C’est une approche tout à fait fondée.

J’ai publié récemment un article sur les rapports entre internet et la médecine.
Je n’avais pas encore lu le mémoire de Sournies, mais j’ai écrit :

Le web est surtout une révolution pour les patients Ce sont nos patients qui ont le plus bénéficié de leur consultation du Web. Leur niveau de connaissance sur leur maladie a augmenté dans des proportions phénoménales. De quasiment ignares et dépendants de nous, ils sont devenus des spécialistes potentiels de leur affection, de son traitement et de sa prise en charge. Pour l’instant, ils ont une forte réticence à communiquer avec nous à ce sujet : malgré les dénégations des plus ouverts d’entre nous, les associations de patients confirment que l’accueil de praticiens face aux "trouvailles" de leur patients sur la toile est le plus souvent irrité ou glacial. Ce phénomène est néanmoins marginal et concerne surtout les patients atteints de maladies rares ou graves, et d’un niveau bac au minimum.

Cette situation est provisoire. Il nous faudra un jour argumenter nos stratégies face à des patients ayant accès non pas à de la littérature grand public (comme cela à toujours été le cas) mais à des recommandations professionnelles officielles, validées et en accès libre. La pauvreté des bases de données francophones libres d’accès est un des rares freins actuels à cette évolution, associé à la crainte pour le patient de s’opposer à notre savoir ou à notre position de soignant.
Faut-il développer ce débat d’arrière garde ? Nous aurons toujours face à notre patient l’acquis de notre culture médicale et de notre métier, culture qui permettra aux plus inquiets d’entre nous de ne pas se sentir dévalorisés face à ces patients-savants : une information scientifique ne peut être assimilée et comprise qu’avec une connaissance globale de la discipline. L’avenir est à un véritable partenariat, une alliance thérapeutique, facteur de soins de grande qualité. Néanmoins, il faudra repenser la nomenclature médicale car cette alliance thérapeutique allongera notablement la durée de la consultation.

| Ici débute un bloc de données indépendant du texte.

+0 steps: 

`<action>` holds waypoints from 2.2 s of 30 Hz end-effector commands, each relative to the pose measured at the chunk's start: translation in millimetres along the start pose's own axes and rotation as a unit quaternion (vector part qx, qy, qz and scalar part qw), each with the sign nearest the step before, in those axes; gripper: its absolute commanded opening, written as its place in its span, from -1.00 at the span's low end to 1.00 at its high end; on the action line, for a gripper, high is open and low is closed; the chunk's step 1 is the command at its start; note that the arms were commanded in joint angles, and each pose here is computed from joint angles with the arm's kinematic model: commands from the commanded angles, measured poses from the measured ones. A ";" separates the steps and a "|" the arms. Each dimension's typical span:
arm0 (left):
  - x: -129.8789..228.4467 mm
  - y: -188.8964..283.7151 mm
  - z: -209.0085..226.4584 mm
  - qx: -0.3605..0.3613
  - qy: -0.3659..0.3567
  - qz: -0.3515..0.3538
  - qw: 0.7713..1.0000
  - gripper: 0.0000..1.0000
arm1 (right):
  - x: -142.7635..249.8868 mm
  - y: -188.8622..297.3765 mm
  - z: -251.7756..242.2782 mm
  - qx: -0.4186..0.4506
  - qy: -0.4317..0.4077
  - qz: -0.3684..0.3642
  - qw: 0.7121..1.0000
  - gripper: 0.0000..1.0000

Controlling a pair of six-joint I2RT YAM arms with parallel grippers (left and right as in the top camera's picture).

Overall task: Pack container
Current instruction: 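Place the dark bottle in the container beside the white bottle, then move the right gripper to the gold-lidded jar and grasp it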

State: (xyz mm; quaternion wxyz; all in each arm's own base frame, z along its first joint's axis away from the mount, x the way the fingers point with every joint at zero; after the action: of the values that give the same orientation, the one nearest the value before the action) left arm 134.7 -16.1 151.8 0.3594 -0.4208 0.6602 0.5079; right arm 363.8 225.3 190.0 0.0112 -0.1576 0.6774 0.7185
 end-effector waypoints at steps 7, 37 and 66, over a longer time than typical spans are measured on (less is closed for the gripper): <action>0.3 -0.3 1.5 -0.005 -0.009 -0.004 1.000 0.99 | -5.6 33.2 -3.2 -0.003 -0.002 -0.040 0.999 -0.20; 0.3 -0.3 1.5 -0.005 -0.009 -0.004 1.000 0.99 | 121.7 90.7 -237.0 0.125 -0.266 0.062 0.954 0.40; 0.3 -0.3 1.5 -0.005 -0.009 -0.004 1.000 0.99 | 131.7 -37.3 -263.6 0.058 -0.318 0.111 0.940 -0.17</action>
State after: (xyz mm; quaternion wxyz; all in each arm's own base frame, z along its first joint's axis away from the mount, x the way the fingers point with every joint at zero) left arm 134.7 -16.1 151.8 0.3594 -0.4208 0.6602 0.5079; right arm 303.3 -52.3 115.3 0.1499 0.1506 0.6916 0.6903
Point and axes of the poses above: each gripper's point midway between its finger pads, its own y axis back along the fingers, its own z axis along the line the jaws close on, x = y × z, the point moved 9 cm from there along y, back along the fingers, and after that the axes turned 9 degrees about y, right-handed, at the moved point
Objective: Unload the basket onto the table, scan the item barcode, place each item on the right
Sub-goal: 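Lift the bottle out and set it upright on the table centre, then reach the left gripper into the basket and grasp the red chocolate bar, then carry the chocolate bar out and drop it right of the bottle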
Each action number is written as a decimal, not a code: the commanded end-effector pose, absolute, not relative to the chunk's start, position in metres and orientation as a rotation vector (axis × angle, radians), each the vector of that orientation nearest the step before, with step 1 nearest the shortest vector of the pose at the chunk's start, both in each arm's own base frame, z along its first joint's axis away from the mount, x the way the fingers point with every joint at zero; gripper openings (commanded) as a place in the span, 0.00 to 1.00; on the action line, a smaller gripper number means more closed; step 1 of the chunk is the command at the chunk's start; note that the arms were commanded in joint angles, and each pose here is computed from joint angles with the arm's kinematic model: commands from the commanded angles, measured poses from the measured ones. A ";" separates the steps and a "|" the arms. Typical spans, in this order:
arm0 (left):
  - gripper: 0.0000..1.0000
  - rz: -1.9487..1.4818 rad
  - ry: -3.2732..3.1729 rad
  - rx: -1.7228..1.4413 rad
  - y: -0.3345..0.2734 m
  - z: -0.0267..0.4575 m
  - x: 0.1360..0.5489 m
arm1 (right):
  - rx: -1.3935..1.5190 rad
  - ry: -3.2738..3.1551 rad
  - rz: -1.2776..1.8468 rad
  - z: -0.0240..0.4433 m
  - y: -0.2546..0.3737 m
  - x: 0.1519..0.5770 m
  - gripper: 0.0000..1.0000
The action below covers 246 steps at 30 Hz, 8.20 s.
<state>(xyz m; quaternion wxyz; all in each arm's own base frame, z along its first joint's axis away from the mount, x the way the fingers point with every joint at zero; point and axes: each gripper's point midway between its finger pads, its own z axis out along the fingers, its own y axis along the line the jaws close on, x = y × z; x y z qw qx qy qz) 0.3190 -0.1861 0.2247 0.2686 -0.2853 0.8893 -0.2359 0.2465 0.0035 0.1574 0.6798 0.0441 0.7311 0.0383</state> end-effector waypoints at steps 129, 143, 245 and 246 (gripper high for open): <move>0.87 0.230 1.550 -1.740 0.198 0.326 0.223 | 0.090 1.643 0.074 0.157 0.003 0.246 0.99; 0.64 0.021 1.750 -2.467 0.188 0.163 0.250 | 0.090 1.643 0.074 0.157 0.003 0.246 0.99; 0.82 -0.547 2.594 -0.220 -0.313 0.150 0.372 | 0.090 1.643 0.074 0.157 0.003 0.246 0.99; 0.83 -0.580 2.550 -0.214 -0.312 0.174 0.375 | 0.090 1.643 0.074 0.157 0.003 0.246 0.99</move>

J’y parle de "connaissance de leur maladie" là où je devrais parler d’informations. Mais le débat est plus complexe qu’il n’y paraît.

Source British Medical Journal
http://www.bmj.com/cgi/content/full/319/7212/761

Tout ce que le patient peut lire en terme de publications scientifiques et de vulgarisation relève en effet du transfert d’informations.

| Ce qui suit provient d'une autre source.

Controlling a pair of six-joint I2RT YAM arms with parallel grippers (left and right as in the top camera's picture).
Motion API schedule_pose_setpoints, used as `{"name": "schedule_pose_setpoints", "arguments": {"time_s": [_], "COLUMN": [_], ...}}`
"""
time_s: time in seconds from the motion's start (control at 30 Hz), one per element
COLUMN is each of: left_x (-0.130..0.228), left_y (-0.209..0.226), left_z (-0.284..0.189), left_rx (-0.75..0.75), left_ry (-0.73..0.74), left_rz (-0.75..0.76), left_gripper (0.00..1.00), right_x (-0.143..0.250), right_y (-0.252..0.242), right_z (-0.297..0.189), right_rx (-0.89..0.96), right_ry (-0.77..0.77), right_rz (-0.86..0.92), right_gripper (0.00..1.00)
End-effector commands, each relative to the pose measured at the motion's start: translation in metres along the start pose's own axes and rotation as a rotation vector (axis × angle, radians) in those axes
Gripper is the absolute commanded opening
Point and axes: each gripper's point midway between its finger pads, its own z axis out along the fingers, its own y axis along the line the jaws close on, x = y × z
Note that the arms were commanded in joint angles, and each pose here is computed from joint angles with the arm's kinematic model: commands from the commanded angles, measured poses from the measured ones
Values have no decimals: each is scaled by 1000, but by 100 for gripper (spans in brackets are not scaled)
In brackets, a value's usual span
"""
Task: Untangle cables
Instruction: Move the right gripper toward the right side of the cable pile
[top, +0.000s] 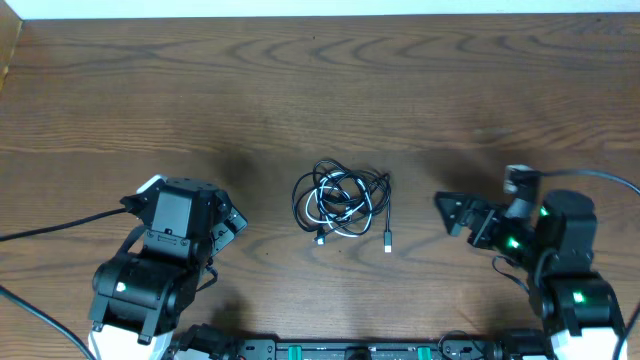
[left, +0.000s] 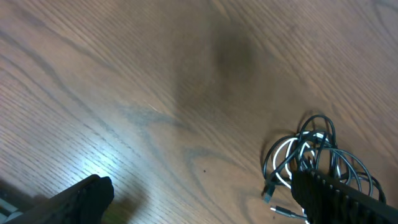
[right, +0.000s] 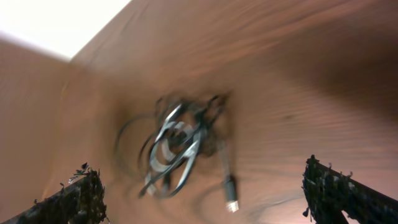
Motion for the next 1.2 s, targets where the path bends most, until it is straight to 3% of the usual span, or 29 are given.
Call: {"name": "schedule_pose_setpoints", "arguments": {"time_s": [0.0,0.43,0.63,1.17], "left_x": [2,2,2,2], "left_y": [3,3,3,3], "left_z": [4,5,5,5], "left_rx": [-20,-25,-25,-25], "left_ry": [10,13,14,13], "left_rz": [18,20,20,20], "left_gripper": [98,98,98,98], "right_x": [19,30,38,72], "right_y": [27,36,2,-6], "right_z": [7,45,68,92], "right_rx": [-142,-175,21,77], "right_ry": [129,216,239,359], "right_rz": [-60,-99,24,-39], "right_gripper": [99,99,99,96]}}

Mais ce transfert d’informations devient un phénomène minoritaire dans l’activité du patient chronique internaute. C’est désormais l’échange communautaire qui prime sur les forums notamment. Or cet échange apporte au patient une véritable connaissance de sa maladie et de son environnement. Cette connaissance n’est pas celle du médecin. C’est une connaissance différente, proche du vécu de la maladie. L’avenir, pour les maladies chroniques et invalidantes, est dans le croisement des informations et connaissances du patient avec celles du médecin.

Un bon exemple de de cette double connaissance est représenté par le médecin malade lui même. Néanmoins, pour prétendre à une vraie connaissance "côté patient" il lui faut faire partie d’un communauté de patients afin d’acquérir une vision globale du vécu de la maladie et de son coping.